Am Donnerstag wurden in Havanna und Matanzas zahlreiche Flamur-Mitglieder verhaftet - in einigen Städten wie Santiago de Cuba oder Pinar del Río allerdings waren sie erfolgreich: Dort durften die Flamur-Mitglieder schließlich in der offiziellen nationalen Währung, eben dem Peso nacional, die Rechnung begleichen.
"Wir leben in einem System ökonomischer Apartheid und dagegen wehren wir uns mit vollkommen legalen Mitteln", erklärt Belinda Salas. Vor einem Jahr wurde die unabhängige Journalistin zur Präsidentin der im Jahr 2000 gegründeten Frauenorganisation gewählt, die nach eigenen Angaben 1.003 Mitglieder zählt. Flamur hat ihre Wurzeln nicht in der Hauptstadt, wo Belinda Salas lebt, sondern in der Nähe der Provinzstadt Holguín, im Osten der Insel.
Gerade auf dem Land sind viele Produkte, darunter Seife, Zahnpasta, aber auch Kleidung und Schuhe, nur gegen den Cuc zu bekommen. Wer nicht aus dem Ausland mit Geldsendungen unterstützt wird, muss in die Lohntüte greifen und zur Wechselstube pilgern.
Derzeit müssen 25 Peso nacional für einen einzigen Cuc auf den Tisch gelegt werden. Bei einem Durchschnittslohn von 417 Peso nacional können die Kubaner zusehen, wie ihr Lohn zerrinnt. Schon eine Flasche Speiseöl kostet 2,20 Cuc in den staatlichen Supermärkten, ein Stück Seife schlägt mit 0,40 Cuc zu Buche und eine Packung Nudeln mit 0,90 Cuc. Gegen diese monetären Verhältnisse wehrt sich Flamur, und dabei sind die Aktionen des zivilen Ungehorsams nur ein Element.

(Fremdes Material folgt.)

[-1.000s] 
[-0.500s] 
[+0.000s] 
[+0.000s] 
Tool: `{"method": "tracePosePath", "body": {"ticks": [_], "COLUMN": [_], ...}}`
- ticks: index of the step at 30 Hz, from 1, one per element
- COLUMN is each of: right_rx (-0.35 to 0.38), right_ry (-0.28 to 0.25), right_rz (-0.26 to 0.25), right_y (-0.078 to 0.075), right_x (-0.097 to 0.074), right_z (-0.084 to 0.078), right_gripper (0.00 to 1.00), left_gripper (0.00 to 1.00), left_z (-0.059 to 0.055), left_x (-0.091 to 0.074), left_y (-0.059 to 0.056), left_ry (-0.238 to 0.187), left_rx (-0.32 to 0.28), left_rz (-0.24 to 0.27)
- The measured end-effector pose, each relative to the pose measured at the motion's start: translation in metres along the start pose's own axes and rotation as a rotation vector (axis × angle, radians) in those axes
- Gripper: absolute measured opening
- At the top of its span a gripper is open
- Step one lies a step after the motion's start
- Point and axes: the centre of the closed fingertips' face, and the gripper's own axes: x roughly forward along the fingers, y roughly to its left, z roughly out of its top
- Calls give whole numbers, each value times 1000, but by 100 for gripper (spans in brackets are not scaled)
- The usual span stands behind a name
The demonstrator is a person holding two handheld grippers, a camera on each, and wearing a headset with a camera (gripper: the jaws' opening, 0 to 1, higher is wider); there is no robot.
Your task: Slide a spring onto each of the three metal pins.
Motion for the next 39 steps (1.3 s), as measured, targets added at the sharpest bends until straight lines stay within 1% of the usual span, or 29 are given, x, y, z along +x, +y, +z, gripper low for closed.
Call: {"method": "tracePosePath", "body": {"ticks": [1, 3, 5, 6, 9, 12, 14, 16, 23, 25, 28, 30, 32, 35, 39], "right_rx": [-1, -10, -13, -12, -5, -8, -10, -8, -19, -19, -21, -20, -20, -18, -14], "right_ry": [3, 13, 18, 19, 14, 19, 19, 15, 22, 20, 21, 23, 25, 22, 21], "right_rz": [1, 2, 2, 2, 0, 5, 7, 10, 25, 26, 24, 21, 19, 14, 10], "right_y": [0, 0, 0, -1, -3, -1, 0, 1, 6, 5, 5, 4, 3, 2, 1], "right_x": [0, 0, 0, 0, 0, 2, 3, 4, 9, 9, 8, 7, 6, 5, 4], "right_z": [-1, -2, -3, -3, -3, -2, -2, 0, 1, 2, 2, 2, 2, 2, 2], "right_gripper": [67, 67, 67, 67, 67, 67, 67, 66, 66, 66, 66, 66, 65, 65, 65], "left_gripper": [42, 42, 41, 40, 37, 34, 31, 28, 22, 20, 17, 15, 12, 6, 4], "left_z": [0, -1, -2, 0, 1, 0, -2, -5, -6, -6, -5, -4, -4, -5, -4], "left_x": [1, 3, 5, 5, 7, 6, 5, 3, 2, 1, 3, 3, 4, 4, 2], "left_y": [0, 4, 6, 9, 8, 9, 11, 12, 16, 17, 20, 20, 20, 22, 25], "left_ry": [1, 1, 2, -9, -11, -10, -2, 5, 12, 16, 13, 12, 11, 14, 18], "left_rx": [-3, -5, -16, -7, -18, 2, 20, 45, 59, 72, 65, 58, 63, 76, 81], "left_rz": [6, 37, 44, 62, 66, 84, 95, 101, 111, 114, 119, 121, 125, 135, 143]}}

So führte Belinda Salas am 20. November 2008 eine Flamur-Delegation an, die im Büro des kubanischen Parlaments insgesamt 10.024 Unterschriften und den Antrag auf Durchführung eines Referendums über die doppelte Währung abgeben wollte. Doch mit Verweis auf eine ähnliche Initiative 2007 verweigerten die Volksvertreter die Annahme. Seitdem klagen Salas und ihre Mitstreiterinnen über Abhöraktionen und Überwachung. Die Verhaftungen vom Donnerstag deuten in dieselbe Richtung.